Am Donnerstag, 20. April zeigt die Badische Landesbühne in der Eberbacher Stadthalle Quartett von Heiner Müller. Beginn ist um 19.30 Uhr.
Die Marquise de Merteuil und ihr ehemaliger Geliebter, der Vicomte de Valmont, die Protagonisten des Briefromans Gefährliche Liebschaften (1782) von Choderlos de Laclos, sind eines der abgründigsten und verruchtesten Paare der Weltliteratur. Der Skandalstoff
diente Heiner Müller 1982 als Grundlage für sein Beziehungsdrama Quartett, das er in einem übergeschichtlichen Zeitraum zwischen einem Salon vor der Französischen Revolution und einem Bunker nach dem Dritten Weltkrieg spielen lässt.

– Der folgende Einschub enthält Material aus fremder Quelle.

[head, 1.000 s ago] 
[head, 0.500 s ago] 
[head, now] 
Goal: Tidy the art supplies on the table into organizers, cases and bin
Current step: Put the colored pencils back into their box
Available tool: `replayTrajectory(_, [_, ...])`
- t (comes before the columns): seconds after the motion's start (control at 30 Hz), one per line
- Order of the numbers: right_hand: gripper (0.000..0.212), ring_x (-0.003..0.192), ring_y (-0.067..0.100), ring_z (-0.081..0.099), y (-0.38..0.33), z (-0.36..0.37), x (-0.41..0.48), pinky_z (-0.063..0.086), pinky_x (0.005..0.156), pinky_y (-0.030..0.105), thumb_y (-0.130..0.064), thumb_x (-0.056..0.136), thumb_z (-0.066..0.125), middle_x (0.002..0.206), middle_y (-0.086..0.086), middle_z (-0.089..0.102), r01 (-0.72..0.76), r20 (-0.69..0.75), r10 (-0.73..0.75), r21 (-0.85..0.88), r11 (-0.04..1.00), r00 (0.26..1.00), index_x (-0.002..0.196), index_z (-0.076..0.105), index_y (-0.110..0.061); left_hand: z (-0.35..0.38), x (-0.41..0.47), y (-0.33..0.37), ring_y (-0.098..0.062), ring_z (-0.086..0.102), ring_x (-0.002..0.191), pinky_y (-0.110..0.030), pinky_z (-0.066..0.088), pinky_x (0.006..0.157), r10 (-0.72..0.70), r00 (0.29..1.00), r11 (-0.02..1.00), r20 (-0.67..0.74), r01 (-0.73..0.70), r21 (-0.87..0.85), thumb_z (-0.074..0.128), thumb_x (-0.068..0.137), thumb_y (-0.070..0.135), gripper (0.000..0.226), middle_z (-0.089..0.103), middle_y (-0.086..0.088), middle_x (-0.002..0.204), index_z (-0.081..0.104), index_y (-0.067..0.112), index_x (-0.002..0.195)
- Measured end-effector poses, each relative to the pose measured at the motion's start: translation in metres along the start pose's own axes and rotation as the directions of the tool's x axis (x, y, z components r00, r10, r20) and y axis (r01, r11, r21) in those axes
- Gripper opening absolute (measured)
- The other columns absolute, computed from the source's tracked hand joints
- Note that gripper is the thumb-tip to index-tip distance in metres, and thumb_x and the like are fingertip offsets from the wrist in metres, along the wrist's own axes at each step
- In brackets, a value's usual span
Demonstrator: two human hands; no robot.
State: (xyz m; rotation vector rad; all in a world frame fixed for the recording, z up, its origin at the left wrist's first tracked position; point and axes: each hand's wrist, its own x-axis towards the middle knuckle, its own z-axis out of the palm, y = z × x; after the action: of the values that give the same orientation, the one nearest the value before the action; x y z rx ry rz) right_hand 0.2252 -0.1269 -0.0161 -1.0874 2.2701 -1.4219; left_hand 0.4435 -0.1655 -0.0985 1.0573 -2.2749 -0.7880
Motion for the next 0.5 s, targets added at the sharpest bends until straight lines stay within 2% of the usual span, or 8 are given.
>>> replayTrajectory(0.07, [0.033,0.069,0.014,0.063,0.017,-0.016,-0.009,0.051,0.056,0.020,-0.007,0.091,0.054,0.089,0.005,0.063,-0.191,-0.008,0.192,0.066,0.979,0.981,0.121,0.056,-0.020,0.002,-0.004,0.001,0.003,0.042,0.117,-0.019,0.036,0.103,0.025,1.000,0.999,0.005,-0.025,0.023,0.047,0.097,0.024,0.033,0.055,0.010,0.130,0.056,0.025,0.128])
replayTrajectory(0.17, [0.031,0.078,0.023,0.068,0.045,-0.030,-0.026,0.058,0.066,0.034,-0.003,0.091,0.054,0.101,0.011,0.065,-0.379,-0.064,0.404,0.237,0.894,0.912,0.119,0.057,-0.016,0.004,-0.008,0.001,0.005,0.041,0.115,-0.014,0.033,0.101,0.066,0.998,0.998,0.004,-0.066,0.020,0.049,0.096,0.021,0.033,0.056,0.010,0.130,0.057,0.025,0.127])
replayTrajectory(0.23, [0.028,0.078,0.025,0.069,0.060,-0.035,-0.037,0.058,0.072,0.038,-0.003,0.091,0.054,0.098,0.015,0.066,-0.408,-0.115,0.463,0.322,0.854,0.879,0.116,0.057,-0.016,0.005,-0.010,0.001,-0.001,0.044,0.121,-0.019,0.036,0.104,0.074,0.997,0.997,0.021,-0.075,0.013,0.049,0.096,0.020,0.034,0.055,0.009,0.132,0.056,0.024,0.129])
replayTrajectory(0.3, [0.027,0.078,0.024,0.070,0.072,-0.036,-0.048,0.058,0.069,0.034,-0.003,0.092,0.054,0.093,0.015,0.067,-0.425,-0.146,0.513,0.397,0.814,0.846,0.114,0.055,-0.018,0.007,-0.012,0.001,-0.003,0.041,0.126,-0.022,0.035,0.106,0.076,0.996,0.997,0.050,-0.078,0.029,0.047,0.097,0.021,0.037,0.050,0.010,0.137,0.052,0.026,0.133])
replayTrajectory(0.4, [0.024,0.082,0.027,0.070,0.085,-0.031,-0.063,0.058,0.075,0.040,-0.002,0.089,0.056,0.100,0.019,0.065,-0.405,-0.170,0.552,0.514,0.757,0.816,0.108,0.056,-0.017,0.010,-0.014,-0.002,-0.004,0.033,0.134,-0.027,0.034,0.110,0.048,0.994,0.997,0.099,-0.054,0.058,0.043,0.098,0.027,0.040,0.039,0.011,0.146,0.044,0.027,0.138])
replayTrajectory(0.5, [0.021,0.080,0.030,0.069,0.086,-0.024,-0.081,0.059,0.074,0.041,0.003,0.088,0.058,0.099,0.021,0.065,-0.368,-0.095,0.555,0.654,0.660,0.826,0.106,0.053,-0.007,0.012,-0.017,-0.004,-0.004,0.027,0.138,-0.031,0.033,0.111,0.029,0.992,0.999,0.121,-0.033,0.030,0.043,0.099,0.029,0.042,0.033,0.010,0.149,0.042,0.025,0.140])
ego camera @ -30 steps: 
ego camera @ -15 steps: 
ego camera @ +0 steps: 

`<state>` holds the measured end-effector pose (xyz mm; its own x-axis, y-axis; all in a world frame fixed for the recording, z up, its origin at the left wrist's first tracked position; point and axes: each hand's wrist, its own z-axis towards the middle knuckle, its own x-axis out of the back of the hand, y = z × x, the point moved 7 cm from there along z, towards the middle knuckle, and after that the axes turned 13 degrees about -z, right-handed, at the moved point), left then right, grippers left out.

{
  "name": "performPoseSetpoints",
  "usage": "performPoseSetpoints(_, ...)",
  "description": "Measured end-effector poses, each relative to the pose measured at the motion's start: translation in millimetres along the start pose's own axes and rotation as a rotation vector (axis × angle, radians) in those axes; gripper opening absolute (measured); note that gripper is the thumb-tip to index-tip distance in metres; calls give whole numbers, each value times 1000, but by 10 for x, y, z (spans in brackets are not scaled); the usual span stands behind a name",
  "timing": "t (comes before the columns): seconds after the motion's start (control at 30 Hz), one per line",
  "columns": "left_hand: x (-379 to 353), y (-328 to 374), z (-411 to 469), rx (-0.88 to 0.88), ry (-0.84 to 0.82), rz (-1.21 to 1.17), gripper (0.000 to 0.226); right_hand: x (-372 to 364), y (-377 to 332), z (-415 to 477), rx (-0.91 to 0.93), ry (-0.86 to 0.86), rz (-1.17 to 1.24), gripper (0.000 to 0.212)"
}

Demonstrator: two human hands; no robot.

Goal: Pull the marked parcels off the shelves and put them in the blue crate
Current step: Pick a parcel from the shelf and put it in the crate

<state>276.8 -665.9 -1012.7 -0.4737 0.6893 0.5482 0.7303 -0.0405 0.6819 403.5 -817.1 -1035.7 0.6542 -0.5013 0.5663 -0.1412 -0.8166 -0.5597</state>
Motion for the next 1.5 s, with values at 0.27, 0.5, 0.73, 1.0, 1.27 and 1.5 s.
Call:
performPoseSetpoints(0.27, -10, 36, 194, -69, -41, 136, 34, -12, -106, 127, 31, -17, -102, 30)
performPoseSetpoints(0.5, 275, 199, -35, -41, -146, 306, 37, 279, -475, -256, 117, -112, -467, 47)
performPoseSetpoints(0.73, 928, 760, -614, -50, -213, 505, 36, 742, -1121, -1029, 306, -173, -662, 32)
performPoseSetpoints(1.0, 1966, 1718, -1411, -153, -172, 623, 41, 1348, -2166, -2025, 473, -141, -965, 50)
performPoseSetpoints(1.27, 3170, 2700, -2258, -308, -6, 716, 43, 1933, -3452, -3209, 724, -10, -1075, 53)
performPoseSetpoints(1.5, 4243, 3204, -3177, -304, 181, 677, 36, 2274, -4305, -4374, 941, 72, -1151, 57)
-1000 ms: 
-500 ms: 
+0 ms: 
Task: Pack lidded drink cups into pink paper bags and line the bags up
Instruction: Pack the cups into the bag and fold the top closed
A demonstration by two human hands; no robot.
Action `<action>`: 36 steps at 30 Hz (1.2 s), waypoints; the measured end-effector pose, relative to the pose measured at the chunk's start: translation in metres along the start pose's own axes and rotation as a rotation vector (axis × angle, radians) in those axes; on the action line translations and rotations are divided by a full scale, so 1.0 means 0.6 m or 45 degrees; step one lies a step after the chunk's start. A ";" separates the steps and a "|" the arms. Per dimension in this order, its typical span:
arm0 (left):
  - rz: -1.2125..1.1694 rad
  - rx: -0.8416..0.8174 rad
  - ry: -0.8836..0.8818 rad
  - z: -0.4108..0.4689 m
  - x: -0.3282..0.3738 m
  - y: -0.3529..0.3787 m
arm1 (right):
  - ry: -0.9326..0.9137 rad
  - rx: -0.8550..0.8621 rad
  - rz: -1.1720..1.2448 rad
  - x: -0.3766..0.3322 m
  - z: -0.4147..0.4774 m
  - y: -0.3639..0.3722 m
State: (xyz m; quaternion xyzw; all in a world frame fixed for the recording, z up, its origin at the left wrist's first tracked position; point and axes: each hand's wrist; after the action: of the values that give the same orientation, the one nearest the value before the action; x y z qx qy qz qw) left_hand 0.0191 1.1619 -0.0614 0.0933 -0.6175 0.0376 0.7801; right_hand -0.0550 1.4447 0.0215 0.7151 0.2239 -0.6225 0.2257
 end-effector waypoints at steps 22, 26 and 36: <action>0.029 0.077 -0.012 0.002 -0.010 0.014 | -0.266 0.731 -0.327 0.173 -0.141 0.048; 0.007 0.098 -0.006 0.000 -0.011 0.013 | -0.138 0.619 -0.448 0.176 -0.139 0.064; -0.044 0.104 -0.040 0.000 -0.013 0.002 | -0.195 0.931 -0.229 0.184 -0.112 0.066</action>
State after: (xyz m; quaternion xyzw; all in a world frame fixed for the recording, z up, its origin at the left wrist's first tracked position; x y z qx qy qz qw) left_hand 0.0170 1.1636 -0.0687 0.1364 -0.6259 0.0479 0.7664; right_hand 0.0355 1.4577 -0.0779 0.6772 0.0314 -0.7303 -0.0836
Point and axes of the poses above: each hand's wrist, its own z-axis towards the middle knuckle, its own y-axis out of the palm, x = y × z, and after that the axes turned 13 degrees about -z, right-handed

Hier trifft das Ex-Paar aufeinander und liefert sich einen erbarmungslosen Zweikampf zwischen Mann und Frau – von verstörender Brutalität. Der dekadenten Welt einer dem Untergang geweihten Aristokratie entsprungen, rühmen sich die beiden Libertins einer radikal amoralischen Vernunft. In einer vollkommen aufgeklärten und durchrationalisierten Welt ist kein Platz für romantische Gefühle – und so bleibt nur übrig, den Menschen auf seinen Körper und dessen Funktionen zu reduzieren. Das körperliche Verlangen zwischen Merteuil und Valmont weicht zunehmend der Idee, die Liebe in der intensivsten Form, nämlich der der Fiktion, zu erleben. In einem sprachlichen Machtkampf von bisweilen Boulevardeskem Humor durchspielen die beiden grausame sexuelle Intrigen. Merteuil trägt Valmont auf, ihre jungfräuliche Nichte Volanges zu verführen, ihn aber interessiert die gottesfürchtige Gattin Madame de Tourvel mehr. Die Marquise schlüpft in die Rolle Valmonts und dieser verkörpert Madame de Tourvel. So imaginieren sie die Verführung und die Entehrung der Tugendhaften. Langeweile kommt auf, also werden die Rollen erneut gewechselt. Merteuil wird zur jugendlichen Volanges, die Valmont ebenfalls verführt und die seinem Lustmord zum Opfer fällt. Auch die Spielart von sadomasochistischen Unterwerfungspraktiken lassen sich die beiden Raubtiere nicht entgehen. Hinter ihrer Verachtung und ihrem Hass dringt zwar ein uneingestandenes Bedürfnis nach Zärtlichkeit durch, dennoch mündet das Treiben in Vernichtung. Als Tourvel trinkt Valmont den vergifteten Wein, den ihm Merteuil (als Valmont) reicht, und lässt sie allein zurück auf dem Trümmerfeld der ungestillten Leidenschaften.
Heiner Müller (1929-1995) war Lyriker, Dramatiker, Dramaturg, Regisseur, Übersetzer und zuletzt Intendant des Berliner Ensembles. Als scharfsinniger, witziger und visionärer Kopf regte er stets zum Denken, oft auch zum Widerspruch an. Quartett gehört zu seinen meistgespielten Stücken. Darin wollte er nach eigener Aussage „die Struktur von Geschlechterbeziehungen“ freilegen. Liebe zeigt sich da als brutales Spiel um Gewalt und Macht und ist darin Abbild einer auf Herrschaft, Ausbeutung und Materialismus gegründeten Gesellschaft.